BookmarkSubscribeRSS Feed
☑ This topic is solved. Need further help from the community? Please sign in and ask a new question.
jjsingh04
Obsidian | Level 7

Can anyone explain why: 

 

-This is OK:

 

data want;
set have;
if home=. then delete;
run;

-But this is NOT OK:

data want;
set have;
if home=1 then keep;
run;

-Yet this is OK:

data want;
set have;
if home=1;
run;

 

???

Our lives are enriched by the people around us.
1 ACCEPTED SOLUTION

Accepted Solutions
ballardw
Super User

Different rules.

You may not be aware that KEEP is a specific statement, with a companion DROP, that relates to whether specific variables appear in a data set.

 

When you read the LOG it is actually fairly clear:

384  data want;
385  set have;
386  if home=1 then keep;
                    -----
                    180 415
ERROR 180-322: Statement is not valid or it is used out of proper order.

WARNING 415-185: No KEEP variables found, statement is ignored.

387  run;

The underscores in the log are indicating exactly what is not in a valid location, KEEP.
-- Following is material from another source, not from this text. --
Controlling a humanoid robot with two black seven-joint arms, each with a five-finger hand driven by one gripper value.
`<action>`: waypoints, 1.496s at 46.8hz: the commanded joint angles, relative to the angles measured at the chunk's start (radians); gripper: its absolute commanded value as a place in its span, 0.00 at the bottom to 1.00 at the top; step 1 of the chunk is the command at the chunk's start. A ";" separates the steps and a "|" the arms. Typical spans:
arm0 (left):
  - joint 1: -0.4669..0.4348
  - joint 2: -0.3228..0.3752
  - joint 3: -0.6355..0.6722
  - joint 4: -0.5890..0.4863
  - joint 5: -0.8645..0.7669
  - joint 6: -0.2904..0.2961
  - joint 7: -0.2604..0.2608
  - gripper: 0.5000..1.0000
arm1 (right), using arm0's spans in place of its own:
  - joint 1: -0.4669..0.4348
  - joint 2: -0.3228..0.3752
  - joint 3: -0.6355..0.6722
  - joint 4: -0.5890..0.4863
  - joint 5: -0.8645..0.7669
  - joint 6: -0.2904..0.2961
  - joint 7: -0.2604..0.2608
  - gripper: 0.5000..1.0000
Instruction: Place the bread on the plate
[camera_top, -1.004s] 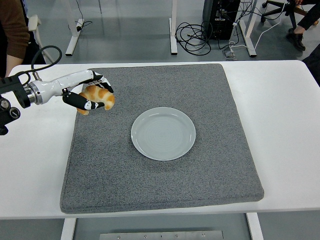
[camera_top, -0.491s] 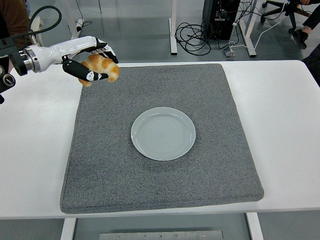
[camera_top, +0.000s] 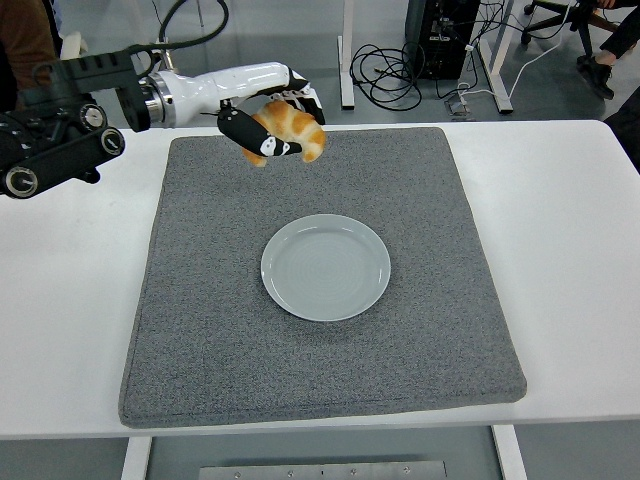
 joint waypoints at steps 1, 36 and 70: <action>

The Warning tells you that Keep expects a list of variables. Also Keep is not actually executable. If you read the documentation at https://documentation.sas.com/doc/en/pgmsascdc/9.4_3.4/lestmtsref/n1nnrzzsw6rzrjn1p2jfky6pdv23.htm you will see that the Type of statement is Declarative.

 

Also from the documentation:

Executable and Declarative Statements

DATA step statements are executable or declarative statements that can appear in the DATA step. Executable statements result in some action during individual iterations of the DATA step; declarative statements supply information to SAS and take effect when the system compiles program statements.

 

The companion instruction to Delete is Output to write records to the data set at a given point. However that means that once you use an Output only Output statements write to the data set(s). Normally there is an implied "output" at the end of data step code as the only time data is written.

 

The IF <condition>; statement is a special form of the If called a "subsetting if" and means only use records meating the condition. But it does not write the set explicitly.

 

View solution in original post

10 REPLIES 10
ballardw
Super User

Different rules.

You may not be aware that KEEP is a specific statement, with a companion DROP, that relates to whether specific variables appear in a data set.

 

When you read the LOG it is actually fairly clear:

384  data want;
385  set have;
386  if home=1 then keep;
                    -----
                    180 415
ERROR 180-322: Statement is not valid or it is used out of proper order.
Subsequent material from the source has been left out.